> COLLECTED MATERIAL:
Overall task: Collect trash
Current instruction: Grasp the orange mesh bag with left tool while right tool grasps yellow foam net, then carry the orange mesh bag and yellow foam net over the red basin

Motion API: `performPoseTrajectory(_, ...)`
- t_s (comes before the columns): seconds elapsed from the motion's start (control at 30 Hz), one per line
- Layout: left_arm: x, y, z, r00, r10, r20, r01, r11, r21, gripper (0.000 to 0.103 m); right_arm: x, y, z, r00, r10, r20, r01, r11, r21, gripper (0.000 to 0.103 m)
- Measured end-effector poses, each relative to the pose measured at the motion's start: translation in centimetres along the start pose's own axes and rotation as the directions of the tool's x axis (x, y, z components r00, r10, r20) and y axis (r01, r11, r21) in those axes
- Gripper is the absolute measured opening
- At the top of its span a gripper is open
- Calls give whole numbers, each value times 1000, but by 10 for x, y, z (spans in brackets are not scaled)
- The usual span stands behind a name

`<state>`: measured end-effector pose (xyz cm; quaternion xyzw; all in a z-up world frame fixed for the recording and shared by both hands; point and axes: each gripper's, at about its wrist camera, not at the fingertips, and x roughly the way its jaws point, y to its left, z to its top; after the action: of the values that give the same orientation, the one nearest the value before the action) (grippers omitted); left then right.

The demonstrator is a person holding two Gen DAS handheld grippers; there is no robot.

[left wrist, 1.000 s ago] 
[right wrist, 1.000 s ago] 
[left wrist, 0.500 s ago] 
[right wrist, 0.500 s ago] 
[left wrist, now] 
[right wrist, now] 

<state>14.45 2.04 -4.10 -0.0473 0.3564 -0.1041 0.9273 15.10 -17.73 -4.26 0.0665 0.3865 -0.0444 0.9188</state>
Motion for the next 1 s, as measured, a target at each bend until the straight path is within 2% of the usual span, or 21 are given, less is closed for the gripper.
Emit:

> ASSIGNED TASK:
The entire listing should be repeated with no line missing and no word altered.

> EXERCISE RESULT:
Overall task: Collect trash
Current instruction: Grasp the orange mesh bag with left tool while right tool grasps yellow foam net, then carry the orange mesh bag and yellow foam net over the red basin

Motion API: `performPoseTrajectory(_, ...)`
- t_s (comes before the columns): seconds elapsed from the motion's start (control at 30 Hz), one per line
- Layout: left_arm: x, y, z, r00, r10, r20, r01, r11, r21, gripper (0.000 to 0.103 m); right_arm: x, y, z, r00, r10, r20, r01, r11, r21, gripper (0.000 to 0.103 m)
- Measured end-effector poses, each relative to the pose measured at the motion's start: translation in centimetres along the start pose's own axes and rotation as the directions of the tool's x axis (x, y, z components r00, r10, r20) and y axis (r01, r11, r21) in those axes
- Gripper is the absolute measured opening
- At the top of its span a gripper is open
- Calls give whole numbers, each value times 1000, but by 10 for x, y, z (spans in brackets are not scaled)
- The usual span stands behind a name

`<state>`: measured end-effector pose (xyz cm; quaternion xyzw; all in a z-up world frame fixed for the recording and shared by both hands; point and axes: each gripper's, at about its wrist camera, not at the fingertips, and x roughly the way its jaws point, y to its left, z to its top; after the action: of the values that give the same orientation, the one nearest the value before the action) (grippers omitted); left then right.

The demonstrator is a person holding two Gen DAS handheld grippers; there is no robot.

[left wrist, 1.000 s ago] 
[right wrist, 1.000 s ago] 
[left wrist, 0.500 s ago] 
[right wrist, 0.500 s ago] 
[left wrist, now] 
[right wrist, now] 

<state>14.45 2.04 -4.10 -0.0473 0.3564 -0.1041 0.9273 15.10 -17.73 -4.26 0.0665 0.3865 -0.0444 0.9188</state>
Motion for the next 1 s, as measured, a target at each bend until the straight path is within 2% of the usual span, or 21 are given, less is closed for the gripper.
Emit:

No further answer is required.